**WORK TO COMPLETE**
Please reproduce exactly the line that carries "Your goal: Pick" and all remaining lines through the last line of the data, and write nothing else.

**INFORMATION PROVIDED**

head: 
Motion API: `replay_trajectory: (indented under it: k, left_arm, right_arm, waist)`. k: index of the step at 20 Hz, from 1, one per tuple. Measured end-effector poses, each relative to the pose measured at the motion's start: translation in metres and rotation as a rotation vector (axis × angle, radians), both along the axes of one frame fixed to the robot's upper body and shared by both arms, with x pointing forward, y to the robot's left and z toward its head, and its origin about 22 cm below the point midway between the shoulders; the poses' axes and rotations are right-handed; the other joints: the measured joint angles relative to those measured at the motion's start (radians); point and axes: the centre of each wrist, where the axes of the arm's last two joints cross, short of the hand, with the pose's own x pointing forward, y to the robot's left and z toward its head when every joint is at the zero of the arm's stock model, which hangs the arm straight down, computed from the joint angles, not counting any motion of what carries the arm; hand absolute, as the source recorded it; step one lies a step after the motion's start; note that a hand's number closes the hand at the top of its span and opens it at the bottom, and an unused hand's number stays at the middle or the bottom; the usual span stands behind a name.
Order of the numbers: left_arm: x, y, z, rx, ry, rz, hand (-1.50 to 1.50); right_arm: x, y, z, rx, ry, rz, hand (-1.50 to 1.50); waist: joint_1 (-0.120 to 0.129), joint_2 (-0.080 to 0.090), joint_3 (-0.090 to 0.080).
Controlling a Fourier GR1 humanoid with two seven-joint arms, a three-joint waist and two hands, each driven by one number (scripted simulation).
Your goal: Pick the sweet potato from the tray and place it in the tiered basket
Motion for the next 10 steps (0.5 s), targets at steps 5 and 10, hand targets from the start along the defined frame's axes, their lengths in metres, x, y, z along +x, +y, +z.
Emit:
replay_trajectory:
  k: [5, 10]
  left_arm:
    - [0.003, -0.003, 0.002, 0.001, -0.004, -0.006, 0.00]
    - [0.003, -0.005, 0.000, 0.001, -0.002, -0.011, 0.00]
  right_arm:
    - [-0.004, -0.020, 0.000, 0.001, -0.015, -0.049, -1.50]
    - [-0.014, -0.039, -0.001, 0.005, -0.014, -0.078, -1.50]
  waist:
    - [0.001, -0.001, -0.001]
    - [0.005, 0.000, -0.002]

**WRITTEN ANSWER**
Your goal: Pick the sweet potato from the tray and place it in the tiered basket
Motion for the next 10 steps (0.5 s), targets at steps 5 and 10, hand targets from the start along the defined frame's axes, their lengths in metres, x, y, z along +x, +y, +z.
Emit:
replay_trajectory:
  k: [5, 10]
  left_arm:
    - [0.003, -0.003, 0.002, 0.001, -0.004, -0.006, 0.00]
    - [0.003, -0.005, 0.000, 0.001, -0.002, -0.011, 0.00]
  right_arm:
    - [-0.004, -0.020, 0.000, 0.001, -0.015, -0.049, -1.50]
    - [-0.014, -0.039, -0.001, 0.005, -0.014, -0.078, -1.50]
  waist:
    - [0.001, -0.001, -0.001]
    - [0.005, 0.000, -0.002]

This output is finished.